1
votes

I'm writing an application that depends on a LDAP login. When a user logs into the system with their valid LDAP credentials, an API token is granted to be used to interact with the application from that point on (API-driven web app). However, the application needs to be setup so that whenever a user is deleted from the LDAP server, the API keys are revoked as well. My plan is to setup a cronjob to periodically check if the LDAP credentials are still valid. Therefore, I'd need to save these credentials so that I can check them later. I realized though, that this would mean that I'd have to save the passwords the users provide as plain text, otherwise I would not be able to send them to the LDAP server for verification.

I'm personally not very experienced with LDAP, so I was wondering if there is any way around this. I thought about storing the hashes of the passwords, and wondered if it was somehow possible to verify the credentials by using the hash of the password instead of the password itself, but then quickly realised that this would not really be any safer, because if the database would be compromised, it does not really matter if the passwords are hashed or not if they can both be used to authenticate. The only benefit of that would be that it might be harder to check if the user uses the same password for other services.

All suggestions are appreciated. Thanks!

2
storing passwords as plain text? really? how is this even an option? - The Bearded Llama
@TheBeardedLlama Well that's the problem I'm trying to solve :') - Roemer
Why? You don't need to login again as the user to find out whether that user still exists. Normally you login as an LDAP administrator to do searches like this. It's also debatable whether you need to detect user deletions while they have a current session. You could just let it take effect at their next (failed) login, and you could also expire the user session on deletion so that they have to try a re-login immediately, and fail. - user207421
I will add that it is very rare for a user to be deleted from LDAP. The usual practice is just to disable the account. But even this is rare enough that you don't need to provide much if anything in the way of supporting code to cover the even rarer case that the user happens to be logged in when this happens. - user207421
@EJP lots of LDAP entries are deleted everyday. It is a common occurrence that in-active entries are deleted and sometimes required for compliance including PCI and SOX regulatory purposes. - jwilleke

2 Answers

1
votes

There are, on some systems, methods to store the password in an encrypted (not hashed) fashion on the file systems.

You can of course write your own methods to encrypt and decrypt the credentials.

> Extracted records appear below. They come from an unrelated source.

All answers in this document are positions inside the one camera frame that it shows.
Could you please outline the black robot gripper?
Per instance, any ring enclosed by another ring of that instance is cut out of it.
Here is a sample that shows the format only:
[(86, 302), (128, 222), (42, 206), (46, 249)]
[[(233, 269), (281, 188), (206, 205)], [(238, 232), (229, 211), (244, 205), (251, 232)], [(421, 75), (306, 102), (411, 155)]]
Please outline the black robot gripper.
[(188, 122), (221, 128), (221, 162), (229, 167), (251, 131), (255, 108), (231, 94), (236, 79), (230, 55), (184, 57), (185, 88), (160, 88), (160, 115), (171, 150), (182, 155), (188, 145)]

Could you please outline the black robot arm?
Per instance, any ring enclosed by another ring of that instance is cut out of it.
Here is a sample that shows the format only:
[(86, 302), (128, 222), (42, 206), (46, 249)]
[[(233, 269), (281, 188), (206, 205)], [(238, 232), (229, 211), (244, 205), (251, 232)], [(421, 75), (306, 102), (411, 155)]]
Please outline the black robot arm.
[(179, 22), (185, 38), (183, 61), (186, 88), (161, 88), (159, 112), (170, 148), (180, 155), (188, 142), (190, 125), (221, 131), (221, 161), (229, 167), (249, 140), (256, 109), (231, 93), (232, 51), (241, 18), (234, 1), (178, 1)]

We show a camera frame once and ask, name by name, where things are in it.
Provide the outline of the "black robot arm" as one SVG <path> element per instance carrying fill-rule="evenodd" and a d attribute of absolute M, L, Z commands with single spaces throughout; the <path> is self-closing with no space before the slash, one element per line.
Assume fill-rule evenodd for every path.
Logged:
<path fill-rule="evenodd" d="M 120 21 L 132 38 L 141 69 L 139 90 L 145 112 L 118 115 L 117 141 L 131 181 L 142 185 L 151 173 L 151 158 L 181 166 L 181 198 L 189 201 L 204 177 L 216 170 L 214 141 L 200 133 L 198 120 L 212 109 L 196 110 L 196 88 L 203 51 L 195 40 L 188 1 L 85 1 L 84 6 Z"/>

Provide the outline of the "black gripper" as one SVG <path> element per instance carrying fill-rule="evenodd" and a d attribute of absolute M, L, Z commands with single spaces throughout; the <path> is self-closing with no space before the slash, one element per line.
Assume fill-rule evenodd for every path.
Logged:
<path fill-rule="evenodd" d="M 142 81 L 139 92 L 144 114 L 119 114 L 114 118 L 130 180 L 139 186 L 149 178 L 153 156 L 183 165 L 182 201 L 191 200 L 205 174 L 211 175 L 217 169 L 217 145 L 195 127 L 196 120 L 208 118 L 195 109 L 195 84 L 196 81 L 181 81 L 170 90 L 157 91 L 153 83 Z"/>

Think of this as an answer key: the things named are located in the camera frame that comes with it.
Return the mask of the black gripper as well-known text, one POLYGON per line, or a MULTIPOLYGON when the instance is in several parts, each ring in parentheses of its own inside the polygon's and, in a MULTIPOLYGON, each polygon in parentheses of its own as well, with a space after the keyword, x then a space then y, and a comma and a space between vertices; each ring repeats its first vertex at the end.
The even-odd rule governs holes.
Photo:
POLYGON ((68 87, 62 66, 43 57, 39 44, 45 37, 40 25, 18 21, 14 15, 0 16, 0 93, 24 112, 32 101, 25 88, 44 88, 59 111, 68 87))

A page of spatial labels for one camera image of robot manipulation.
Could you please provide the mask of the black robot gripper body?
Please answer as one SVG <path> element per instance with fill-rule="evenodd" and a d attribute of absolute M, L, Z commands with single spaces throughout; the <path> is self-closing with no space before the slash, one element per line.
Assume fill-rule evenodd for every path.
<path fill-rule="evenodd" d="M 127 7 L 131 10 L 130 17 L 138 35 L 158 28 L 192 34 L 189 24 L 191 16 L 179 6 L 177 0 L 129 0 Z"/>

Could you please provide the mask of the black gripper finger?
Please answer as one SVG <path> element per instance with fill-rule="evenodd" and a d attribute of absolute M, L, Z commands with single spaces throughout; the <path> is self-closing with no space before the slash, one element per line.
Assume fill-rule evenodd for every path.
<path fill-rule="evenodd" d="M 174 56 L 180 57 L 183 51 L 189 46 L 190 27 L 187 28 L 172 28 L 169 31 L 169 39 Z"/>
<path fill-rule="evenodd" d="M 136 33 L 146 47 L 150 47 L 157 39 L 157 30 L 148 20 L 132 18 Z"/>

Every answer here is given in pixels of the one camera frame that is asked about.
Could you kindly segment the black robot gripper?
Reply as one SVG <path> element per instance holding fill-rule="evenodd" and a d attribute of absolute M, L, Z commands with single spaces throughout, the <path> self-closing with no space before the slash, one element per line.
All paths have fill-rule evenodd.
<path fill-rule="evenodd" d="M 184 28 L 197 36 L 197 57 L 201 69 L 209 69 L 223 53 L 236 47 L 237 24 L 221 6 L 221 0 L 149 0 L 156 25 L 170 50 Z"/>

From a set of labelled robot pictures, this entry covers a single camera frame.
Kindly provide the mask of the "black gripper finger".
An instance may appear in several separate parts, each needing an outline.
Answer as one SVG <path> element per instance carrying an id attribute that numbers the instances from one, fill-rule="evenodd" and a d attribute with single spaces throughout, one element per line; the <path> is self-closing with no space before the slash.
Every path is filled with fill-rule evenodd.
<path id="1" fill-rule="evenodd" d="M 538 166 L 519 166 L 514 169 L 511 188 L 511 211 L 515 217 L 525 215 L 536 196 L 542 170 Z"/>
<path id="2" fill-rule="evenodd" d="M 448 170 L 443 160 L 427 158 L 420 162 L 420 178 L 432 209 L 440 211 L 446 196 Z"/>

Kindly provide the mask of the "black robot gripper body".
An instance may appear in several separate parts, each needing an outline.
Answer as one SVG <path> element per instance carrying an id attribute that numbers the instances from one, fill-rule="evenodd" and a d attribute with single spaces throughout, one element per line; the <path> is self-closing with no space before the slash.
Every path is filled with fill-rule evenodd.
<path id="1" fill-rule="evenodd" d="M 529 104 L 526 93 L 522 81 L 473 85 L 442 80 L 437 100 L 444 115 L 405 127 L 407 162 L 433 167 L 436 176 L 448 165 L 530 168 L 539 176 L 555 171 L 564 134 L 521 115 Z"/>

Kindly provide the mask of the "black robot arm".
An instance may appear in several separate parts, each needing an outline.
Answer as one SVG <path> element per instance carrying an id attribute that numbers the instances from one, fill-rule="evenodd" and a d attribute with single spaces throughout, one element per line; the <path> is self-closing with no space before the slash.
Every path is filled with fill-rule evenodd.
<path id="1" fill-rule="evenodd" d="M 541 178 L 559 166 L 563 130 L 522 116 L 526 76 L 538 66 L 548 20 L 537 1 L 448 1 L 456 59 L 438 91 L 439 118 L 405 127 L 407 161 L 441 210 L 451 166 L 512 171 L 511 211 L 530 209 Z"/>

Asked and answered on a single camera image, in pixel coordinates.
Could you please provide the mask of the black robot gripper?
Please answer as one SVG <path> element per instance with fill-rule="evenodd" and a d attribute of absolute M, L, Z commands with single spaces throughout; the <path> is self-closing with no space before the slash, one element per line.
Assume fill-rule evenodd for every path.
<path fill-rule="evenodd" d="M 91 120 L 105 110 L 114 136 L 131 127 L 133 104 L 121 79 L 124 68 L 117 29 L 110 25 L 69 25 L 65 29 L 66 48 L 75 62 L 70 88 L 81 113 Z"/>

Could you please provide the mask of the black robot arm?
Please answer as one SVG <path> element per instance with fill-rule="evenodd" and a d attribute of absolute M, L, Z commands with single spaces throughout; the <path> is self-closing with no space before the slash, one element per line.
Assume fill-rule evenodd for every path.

You can limit access to the location of the credentials by using Operating System controls.

But generally, somewhere there must be a credentials stored in plaintext.

And face it, if someone has "root" access to the server, you "Probably" can not stop them from accessing the LDAP data.

0
votes

You can store hashed password on a LDAP directory.

The bind operation of LDAP will tell you if the credentials provided are the right ones or not.

If the user is deleted the bind operation will failed naturally because there will be no longer an entry which verifies the credentials.

You could save (in your Web API backend) the user LDAP DN corresponding to the API token generated, and periodically check your directory to remove every token which leads to a non-existing entry in the directory.